Divide and conquer algorithm for the matching problem of screw and nut

Divide and conquer algorithm for the matching problem of screw and nut

1. Problem description:

There are a screw of different sizes and n nuts that match it. You can try whether a screw and a nut match. There are three results: (1) the screw is too large; (2) the match is successful; (3) the nut is too large . Please design a divide and conquer algorithm to complete the matching of all screws and nuts

2. Algorithm solution:

1. Algorithm idea:

Boundary condition : When there is only one screw and one nut, match the screw and nut.

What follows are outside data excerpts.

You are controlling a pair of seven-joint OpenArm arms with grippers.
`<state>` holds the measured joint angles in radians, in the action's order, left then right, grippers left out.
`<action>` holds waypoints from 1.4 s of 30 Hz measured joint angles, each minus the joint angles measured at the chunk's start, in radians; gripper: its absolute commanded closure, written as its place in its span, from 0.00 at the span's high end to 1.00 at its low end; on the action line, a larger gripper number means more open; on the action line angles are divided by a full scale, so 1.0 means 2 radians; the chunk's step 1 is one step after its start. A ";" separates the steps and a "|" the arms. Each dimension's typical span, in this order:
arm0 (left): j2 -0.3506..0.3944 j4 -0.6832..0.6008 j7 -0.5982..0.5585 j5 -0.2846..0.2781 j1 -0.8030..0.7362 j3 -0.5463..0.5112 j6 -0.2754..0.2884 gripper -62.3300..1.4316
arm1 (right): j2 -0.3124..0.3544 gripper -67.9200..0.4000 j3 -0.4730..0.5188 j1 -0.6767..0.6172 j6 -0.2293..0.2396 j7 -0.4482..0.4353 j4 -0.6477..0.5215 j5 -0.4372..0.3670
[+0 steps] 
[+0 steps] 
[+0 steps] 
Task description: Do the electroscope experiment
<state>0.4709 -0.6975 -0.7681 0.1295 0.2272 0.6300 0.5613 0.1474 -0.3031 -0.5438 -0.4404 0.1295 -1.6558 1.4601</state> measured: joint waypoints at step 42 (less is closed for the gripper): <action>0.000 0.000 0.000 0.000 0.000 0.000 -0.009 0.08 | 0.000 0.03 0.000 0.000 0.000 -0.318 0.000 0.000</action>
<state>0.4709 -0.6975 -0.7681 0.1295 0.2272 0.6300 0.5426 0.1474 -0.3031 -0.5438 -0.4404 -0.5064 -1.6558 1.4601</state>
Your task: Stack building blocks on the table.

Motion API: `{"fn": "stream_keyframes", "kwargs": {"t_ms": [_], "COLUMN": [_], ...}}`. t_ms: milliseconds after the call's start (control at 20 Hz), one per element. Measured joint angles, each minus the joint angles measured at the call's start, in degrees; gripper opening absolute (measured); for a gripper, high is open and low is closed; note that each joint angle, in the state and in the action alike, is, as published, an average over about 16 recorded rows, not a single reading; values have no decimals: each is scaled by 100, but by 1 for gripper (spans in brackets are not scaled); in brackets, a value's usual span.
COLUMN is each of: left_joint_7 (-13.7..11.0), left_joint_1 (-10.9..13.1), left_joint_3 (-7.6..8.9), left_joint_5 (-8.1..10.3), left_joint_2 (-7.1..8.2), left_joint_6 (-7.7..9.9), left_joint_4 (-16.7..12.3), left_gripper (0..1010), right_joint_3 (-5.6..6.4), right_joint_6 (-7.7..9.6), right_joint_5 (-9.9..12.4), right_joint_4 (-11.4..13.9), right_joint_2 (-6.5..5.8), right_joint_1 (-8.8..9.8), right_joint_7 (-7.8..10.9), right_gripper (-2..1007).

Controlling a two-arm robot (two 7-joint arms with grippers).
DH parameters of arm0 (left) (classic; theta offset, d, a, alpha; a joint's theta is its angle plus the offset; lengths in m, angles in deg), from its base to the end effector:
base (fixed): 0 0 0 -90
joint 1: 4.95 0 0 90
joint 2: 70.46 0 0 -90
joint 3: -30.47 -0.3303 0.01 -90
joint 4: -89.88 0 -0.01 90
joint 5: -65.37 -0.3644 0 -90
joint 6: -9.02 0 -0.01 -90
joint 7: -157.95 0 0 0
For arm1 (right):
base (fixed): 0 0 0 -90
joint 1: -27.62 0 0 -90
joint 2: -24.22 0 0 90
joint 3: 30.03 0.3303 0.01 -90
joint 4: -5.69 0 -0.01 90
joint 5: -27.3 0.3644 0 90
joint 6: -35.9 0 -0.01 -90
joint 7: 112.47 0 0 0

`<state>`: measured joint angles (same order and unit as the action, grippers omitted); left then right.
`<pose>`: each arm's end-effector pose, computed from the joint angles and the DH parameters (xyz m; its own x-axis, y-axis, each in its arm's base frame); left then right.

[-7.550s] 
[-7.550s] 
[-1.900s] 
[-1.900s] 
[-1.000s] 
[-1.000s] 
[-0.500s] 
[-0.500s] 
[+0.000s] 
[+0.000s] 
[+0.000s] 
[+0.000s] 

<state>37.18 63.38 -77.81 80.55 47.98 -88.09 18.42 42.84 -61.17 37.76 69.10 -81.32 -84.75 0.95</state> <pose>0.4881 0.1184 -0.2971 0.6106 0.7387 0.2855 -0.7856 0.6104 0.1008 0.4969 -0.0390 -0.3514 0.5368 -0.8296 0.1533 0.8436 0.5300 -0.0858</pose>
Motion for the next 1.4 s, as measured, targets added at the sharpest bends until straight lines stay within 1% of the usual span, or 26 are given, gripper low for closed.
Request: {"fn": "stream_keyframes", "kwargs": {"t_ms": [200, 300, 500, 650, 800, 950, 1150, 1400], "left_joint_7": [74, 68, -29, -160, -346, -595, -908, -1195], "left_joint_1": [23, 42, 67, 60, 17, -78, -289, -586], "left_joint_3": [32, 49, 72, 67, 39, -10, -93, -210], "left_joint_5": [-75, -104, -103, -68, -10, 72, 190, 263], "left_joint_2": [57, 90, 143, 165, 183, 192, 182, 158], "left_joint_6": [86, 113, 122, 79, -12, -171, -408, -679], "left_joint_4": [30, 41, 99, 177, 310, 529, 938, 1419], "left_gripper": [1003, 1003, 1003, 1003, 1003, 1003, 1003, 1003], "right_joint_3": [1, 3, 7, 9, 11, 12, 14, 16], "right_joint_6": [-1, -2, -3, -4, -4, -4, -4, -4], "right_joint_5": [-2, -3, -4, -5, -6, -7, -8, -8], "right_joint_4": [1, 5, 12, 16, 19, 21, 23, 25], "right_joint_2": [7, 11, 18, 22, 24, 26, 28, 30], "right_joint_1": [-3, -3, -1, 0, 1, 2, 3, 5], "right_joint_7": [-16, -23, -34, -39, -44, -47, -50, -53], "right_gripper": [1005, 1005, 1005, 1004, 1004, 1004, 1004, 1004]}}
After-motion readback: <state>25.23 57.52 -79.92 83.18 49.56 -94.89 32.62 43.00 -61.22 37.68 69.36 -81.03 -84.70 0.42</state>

Divide : Randomly select a screw x from the cup set, match x with all nuts, put the nut with too large screw into G1, put the nut with too large nut into G2, and find the one that matches x successfully The nut is denoted as y. Match all cups except y and x, put the screw whose nut is too large into B1, and put the screw whose matching result is that the screw is too large into B2.

Conquer : Recursively match B1 and G1, B2 and G2.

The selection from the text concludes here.